The company has faced similar accusations related to violence in Sri Lanka, India, Indonesia and Cambodia.
The surge in disinformation during the current Israel-Hamas conflict underscores that “platforms do not have the right systems in place,” said Sabhanaz Rashid Diya, former head of policy at Meta for Bangladesh.
“The historical underinvestment in specific parts of the world and specific languages is now being tested in this crisis,” said Diya, founding board director of Tech Global Institute, a think-tank.

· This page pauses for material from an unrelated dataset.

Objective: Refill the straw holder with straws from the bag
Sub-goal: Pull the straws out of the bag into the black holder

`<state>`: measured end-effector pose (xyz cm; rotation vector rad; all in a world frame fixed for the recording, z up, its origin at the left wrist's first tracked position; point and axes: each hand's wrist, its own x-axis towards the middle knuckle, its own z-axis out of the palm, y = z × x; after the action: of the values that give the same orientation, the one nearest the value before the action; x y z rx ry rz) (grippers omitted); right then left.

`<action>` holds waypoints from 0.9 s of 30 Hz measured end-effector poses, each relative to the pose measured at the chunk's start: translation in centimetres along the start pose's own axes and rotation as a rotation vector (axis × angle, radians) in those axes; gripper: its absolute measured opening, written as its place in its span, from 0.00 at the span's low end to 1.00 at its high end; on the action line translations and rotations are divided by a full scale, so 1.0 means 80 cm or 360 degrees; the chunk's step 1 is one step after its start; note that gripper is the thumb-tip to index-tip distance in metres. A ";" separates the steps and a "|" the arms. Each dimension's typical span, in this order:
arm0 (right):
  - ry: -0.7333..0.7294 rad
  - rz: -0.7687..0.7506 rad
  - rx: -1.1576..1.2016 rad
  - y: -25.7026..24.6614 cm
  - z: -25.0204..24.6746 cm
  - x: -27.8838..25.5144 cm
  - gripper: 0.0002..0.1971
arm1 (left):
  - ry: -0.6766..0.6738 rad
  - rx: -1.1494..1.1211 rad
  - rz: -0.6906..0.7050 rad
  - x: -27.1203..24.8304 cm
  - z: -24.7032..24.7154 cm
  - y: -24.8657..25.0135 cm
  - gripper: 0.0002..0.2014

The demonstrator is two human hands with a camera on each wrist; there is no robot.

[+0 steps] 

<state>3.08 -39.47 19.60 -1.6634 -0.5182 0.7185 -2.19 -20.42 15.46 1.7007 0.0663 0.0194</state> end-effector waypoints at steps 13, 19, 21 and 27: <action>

“Some of the challenges we’re seeing around the information ecosystem are consequences of not building capacity; these are consequences of automated systems, staffing issues; not having sufficient fact-checkers in these markets; not having policies that are contextualised for local regions,” she added.
WHACK-A-MOLE
The Arab Centre for Social Media Advancement, or 7amleh, has documented more than half a million instances in Hebrew of hate speech and incitement to violence against Palestinians and their supporters.
There is also an over 50-fold increase in the absolute volume of anti-Semitic comments on YouTube videos, the Institute for Strategic Dialogue in London said in a report this week.
State-affiliated accounts of Iran, Russia and China are also spreading disinformation and hate speech on Facebook and X, it said, adding that it could contribute to “polarisation and deepening mistrust towards democratic institutions and the media.”
Reports of anti-Semitic and Islamophobic incidents have surged worldwide, including assaults, vandalism and the fatal stabbing of a 6-year-old Palestinian boy in the US.
They are a result of the hate speech online, said Marc Owen Jones, who researches disinformation in the Middle East.
“Much of the disinformation is violent, graphic and highly emotive — designed to provoke polarisation and turn people against each other,” said Jones, an associate professor at Hamad bin Khalifa University in Qatar.
It is “driving a sense of righteousness and tribalism that contributes to violence, as we’ve seen as far away as Dagestan and Illinois. The upshot is dire,” said Jones.
Yet despite heated conversations around the need for better content moderation, trust and safety is “resource-intensive, meaning that tackling the issue is a challenge for any platform,” said Yu-Lan Scholliers, head of product at Checkstep, a UK-based content moderation services firm.
With easy access to AI, “it’s now much easier to generate real-looking but fake content — requiring more advanced detection mechanisms,” said Scholliers, who previously worked in Meta’s product data science team.
But even if platforms invested heavily in their trust and safety teams, the main challenge “is and will be adversarial behaviour — users always find more and more creative ways to avoid detection,” she said.
“It is a whack-a-mole that can never be fully solved.”